Once we arrived in DC, I only managed to write and upload one blog post from the hotel room: the Weekly Morbid. It took forever to find all the links and copy them into WordPress on my iPhone. The whole process was frustrating and time-consuming and did not encourage me to attempt the much more complicated COTW format. In fact, by last Wednesday, I was coming down with Mason’s cold and couldn’t even manage my phone well enough to post a place-holding “here’s a reprint” post.
The upside of all of this is that the vacation was much more like a true vacation than I’d planned. I did have some working time in the mornings, while Mason and our daughter Sorrell slept in, but I spent those hours reading books on my kindle app, catching up on Pinterest, twittering, and reading Facebook. I didn’t bring — or buy — a booklight, so I couldn’t even write in my notebook in the darkened hotel rooms.

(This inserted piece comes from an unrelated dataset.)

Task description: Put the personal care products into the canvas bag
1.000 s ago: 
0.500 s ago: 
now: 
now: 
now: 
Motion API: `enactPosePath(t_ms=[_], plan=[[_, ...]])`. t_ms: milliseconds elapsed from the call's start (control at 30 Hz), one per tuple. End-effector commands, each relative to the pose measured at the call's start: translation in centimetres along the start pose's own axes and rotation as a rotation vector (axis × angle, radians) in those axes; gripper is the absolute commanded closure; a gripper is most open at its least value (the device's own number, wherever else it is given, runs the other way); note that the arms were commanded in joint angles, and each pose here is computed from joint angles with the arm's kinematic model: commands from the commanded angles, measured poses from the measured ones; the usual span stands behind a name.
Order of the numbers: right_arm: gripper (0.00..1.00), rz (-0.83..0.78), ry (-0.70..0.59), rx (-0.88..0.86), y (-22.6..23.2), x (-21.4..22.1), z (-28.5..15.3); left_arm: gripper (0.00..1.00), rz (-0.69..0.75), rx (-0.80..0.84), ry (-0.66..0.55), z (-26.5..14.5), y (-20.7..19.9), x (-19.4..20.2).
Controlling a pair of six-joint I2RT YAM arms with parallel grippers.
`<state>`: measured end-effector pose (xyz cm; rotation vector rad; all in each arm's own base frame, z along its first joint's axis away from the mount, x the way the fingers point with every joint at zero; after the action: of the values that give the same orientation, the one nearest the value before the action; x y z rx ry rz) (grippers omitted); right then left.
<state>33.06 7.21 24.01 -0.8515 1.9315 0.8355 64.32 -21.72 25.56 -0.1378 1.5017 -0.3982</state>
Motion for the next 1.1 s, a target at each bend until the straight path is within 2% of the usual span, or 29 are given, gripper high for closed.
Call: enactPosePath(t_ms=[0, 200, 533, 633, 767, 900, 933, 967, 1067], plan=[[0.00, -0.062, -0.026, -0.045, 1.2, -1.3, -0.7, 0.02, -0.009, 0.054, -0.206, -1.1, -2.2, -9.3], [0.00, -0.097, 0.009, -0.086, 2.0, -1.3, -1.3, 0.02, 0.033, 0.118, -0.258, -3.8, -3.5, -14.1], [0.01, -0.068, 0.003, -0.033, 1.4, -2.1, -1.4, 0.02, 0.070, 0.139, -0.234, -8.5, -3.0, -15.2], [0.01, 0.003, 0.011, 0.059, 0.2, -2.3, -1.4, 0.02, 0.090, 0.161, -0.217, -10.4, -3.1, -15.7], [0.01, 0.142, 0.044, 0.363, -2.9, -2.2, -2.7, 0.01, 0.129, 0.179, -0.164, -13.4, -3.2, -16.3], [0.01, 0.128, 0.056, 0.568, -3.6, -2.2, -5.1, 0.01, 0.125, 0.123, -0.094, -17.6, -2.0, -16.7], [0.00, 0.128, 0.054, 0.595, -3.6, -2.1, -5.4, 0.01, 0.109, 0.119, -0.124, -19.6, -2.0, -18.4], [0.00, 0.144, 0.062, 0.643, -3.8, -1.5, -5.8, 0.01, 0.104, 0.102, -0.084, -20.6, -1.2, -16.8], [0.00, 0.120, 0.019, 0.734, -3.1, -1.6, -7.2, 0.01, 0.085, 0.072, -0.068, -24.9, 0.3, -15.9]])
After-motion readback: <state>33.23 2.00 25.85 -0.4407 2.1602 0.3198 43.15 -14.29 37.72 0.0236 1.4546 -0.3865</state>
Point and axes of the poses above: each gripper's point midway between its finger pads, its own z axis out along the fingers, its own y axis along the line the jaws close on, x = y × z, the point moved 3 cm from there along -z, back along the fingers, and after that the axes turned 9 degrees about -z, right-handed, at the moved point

In the evenings, while my daughter watched the Disney channel, I read travel magazines and graveyard books, researching markets and new cemetery columns. To be honest, it was work, but work of the relaxing and entertaining kind.
In the end, I did much less writing that I would have in the old days, when Mason and I traveled with no electronics at all. Back then, I wrote pages and pages of notes and observations, analyses and histories. We even hung out in cafes so I could write.
This trip, I was much more content to let the experiences flow over me. I still researched Rock Creek Cemetery (albeit after we visited). I drafted what I think will be my next Scoutie Girl column about Sorrell’s love of the flight simulator at the National Air and Space Museum. I drafted a long blog post about my writing schedule.
I don’t have much work to show for a 10-day vacation. To my surprise, I’m okay with that. Maybe it’s good to ease off now and then.
What do you think? Do you check your email when you’re on vacation?